Exercise instructions:
Going from the line that contains "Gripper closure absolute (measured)" down to the last line in the listing below, reproduce every line exactly and include no others.

Stored data:
'''

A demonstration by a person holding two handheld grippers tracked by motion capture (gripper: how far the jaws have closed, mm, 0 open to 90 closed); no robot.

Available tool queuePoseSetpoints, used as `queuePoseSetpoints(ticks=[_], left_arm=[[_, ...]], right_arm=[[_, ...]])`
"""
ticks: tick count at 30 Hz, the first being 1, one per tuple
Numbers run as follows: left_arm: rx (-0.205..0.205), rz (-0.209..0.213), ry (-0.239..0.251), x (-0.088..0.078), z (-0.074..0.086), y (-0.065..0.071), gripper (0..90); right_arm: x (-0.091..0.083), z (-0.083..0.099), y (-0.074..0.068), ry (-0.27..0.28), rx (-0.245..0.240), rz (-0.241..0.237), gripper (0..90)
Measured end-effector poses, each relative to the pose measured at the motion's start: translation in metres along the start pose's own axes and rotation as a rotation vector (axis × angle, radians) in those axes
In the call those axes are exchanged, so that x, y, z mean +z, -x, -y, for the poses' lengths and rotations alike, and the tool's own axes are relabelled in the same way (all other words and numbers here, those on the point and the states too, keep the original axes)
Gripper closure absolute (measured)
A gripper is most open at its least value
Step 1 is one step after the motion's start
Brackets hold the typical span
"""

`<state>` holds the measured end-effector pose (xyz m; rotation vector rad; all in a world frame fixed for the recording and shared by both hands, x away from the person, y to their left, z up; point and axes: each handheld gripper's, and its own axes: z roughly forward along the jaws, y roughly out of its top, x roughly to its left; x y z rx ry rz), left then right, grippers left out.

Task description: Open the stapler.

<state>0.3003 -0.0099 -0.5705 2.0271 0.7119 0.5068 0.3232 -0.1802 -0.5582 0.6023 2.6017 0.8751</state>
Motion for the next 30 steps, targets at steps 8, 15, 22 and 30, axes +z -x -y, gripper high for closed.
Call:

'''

Answer section:
Gripper closure absolute (measured)
A gripper is most open at its least value
Step 1 is one step after the motion's start
Brackets hold the typical span
"""

`<state>` holds the measured end-effector pose (xyz m; rotation vector rad; all in a world frame fixed for the recording and shared by both hands, x away from the person, y to their left, z up; point and axes: each handheld gripper's, and its own axes: z roughly forward along the jaws, y roughly out of its top, x roughly to its left; x y z rx ry rz), left then right, grippers left out.

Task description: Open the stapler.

<state>0.3003 -0.0099 -0.5705 2.0271 0.7119 0.5068 0.3232 -0.1802 -0.5582 0.6023 2.6017 0.8751</state>
Motion for the next 30 steps, targets at steps 8, 15, 22 and 30, axes +z -x -y, gripper high for closed.
Call:

Response complete; there is no more output.